WORK INSTRUCTION
Locate the line containing "Tag white document" in the data below. Reproduce it and every following line up to the end, exactly as given.

##### SUPPLIED MATERIAL

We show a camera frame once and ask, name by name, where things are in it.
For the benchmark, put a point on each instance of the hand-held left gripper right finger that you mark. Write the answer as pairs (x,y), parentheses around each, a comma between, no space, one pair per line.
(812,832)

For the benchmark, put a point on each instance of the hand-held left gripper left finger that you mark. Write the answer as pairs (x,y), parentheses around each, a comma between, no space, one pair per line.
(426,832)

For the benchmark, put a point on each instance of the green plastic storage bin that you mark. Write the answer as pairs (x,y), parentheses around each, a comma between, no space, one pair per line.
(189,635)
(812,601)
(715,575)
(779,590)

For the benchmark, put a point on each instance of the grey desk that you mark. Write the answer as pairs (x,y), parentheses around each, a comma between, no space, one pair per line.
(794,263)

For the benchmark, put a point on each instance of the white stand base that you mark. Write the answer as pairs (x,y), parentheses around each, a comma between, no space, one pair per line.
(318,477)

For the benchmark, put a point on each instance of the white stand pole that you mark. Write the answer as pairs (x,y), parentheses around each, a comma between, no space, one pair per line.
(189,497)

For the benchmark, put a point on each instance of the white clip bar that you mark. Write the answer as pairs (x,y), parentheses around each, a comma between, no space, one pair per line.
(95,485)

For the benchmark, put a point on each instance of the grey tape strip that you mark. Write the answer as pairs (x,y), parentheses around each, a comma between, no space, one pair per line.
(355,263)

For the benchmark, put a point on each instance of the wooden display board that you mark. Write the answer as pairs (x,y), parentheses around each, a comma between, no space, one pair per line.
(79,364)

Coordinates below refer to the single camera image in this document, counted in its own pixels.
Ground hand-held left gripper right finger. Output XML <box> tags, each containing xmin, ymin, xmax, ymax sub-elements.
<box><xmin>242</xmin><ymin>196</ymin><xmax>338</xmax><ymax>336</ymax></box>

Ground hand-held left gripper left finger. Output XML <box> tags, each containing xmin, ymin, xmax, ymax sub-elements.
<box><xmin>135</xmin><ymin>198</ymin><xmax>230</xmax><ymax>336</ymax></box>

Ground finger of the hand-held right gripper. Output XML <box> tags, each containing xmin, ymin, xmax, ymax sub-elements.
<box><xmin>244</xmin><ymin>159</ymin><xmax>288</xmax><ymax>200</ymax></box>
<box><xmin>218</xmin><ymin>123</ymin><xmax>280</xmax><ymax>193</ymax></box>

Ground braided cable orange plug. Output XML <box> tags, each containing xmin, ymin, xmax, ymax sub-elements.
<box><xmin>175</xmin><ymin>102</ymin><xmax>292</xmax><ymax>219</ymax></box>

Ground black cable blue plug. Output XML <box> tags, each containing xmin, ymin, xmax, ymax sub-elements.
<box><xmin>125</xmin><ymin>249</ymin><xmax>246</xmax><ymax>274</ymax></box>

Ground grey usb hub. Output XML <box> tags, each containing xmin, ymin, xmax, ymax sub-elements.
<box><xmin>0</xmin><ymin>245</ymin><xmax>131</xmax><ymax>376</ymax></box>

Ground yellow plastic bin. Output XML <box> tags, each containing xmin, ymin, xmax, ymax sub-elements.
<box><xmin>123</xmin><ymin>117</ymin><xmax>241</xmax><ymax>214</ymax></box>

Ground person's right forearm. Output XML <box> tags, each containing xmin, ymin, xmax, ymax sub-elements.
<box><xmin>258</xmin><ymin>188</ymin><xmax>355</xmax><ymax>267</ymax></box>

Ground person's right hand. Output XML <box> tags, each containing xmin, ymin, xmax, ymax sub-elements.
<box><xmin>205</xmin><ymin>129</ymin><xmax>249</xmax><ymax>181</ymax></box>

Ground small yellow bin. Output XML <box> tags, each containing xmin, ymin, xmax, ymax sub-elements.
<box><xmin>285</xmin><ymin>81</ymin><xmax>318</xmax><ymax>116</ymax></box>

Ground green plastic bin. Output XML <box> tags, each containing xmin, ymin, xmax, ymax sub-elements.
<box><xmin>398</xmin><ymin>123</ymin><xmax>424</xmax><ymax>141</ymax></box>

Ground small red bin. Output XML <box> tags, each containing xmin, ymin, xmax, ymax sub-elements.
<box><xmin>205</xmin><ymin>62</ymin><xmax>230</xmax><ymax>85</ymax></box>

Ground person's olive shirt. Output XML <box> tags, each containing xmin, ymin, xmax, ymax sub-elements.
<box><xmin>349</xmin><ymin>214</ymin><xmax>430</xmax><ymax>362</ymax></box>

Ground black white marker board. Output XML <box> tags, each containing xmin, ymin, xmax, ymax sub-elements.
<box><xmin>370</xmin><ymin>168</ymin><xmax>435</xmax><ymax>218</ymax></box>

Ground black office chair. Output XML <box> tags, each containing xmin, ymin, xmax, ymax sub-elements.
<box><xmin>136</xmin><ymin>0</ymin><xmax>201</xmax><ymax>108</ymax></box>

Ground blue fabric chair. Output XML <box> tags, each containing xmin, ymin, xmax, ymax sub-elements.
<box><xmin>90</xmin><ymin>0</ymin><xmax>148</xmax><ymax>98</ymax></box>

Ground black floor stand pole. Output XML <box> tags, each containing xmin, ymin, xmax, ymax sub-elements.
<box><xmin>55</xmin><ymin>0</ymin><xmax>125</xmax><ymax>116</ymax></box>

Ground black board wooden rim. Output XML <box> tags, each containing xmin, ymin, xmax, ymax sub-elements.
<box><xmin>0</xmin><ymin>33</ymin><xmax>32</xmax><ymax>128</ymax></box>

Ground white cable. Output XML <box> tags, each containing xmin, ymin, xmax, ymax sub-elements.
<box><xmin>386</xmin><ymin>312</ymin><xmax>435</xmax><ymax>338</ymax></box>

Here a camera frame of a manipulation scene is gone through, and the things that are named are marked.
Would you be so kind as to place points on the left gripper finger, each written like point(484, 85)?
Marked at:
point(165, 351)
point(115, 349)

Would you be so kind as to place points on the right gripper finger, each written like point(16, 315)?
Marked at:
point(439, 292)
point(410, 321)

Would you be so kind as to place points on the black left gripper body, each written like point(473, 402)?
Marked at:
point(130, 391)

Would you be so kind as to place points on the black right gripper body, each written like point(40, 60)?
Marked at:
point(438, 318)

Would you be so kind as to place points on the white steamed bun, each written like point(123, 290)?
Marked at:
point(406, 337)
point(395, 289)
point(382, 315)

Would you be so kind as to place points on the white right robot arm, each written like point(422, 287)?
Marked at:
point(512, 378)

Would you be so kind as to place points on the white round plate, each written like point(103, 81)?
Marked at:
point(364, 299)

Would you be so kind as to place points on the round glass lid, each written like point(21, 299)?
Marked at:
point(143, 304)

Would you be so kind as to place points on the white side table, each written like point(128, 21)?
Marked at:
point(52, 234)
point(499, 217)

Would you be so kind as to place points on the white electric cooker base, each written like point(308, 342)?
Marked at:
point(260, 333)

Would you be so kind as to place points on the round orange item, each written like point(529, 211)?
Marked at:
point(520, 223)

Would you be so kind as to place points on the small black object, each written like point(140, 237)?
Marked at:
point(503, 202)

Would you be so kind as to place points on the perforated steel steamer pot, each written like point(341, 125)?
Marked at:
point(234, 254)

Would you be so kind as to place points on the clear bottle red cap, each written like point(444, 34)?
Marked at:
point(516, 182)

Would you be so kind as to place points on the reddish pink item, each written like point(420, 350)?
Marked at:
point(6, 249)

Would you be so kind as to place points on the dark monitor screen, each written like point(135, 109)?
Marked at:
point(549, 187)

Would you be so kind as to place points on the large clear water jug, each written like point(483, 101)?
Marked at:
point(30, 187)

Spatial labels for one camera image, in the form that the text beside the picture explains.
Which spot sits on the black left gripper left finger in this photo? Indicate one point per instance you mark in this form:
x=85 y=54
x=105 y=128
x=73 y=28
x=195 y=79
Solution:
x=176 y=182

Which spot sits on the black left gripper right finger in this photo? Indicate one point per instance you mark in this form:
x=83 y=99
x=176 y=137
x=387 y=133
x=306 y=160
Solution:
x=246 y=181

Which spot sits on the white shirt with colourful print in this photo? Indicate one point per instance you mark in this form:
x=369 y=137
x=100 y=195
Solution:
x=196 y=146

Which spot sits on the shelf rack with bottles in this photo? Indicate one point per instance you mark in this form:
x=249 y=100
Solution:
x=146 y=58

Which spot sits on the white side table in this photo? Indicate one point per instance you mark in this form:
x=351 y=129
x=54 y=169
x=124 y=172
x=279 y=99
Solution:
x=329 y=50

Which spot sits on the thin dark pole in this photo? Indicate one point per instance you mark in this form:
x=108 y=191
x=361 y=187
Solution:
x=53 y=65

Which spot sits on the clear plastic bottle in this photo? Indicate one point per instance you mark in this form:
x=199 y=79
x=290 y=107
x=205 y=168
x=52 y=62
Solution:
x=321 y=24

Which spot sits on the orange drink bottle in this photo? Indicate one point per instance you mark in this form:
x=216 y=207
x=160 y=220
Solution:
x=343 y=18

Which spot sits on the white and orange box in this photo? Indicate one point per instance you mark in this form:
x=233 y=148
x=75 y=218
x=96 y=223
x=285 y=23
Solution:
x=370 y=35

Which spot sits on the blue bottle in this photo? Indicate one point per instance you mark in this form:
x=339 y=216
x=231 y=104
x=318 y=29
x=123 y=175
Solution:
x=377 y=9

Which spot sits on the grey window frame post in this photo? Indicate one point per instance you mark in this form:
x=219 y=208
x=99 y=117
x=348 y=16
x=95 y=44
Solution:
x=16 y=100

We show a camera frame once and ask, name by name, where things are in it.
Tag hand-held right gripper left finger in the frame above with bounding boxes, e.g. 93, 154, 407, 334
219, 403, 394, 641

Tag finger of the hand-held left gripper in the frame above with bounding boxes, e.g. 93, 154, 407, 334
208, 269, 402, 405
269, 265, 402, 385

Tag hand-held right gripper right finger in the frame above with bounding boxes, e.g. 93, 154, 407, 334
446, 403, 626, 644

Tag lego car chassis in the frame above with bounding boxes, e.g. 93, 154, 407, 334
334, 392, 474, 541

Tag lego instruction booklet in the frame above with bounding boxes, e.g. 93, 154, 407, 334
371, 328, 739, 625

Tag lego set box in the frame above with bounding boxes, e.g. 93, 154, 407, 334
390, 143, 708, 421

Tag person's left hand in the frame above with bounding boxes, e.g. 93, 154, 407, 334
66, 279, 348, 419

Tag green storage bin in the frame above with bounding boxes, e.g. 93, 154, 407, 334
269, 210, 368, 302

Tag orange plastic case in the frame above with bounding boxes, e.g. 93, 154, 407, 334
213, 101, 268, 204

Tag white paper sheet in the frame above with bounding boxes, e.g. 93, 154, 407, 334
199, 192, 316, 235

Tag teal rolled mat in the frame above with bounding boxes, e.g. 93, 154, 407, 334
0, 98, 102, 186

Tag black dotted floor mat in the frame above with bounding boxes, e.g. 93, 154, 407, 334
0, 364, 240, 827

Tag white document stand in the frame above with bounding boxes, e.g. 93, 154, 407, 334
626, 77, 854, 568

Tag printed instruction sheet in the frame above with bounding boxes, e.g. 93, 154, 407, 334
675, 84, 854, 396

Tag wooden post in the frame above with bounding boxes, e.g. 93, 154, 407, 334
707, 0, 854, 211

##########

RESULT
Tag white document stand in the frame above with bounding boxes, e.g. 93, 154, 407, 334
626, 77, 854, 568

Tag printed instruction sheet in the frame above with bounding boxes, e.g. 93, 154, 407, 334
675, 84, 854, 396

Tag wooden post in the frame above with bounding boxes, e.g. 93, 154, 407, 334
707, 0, 854, 211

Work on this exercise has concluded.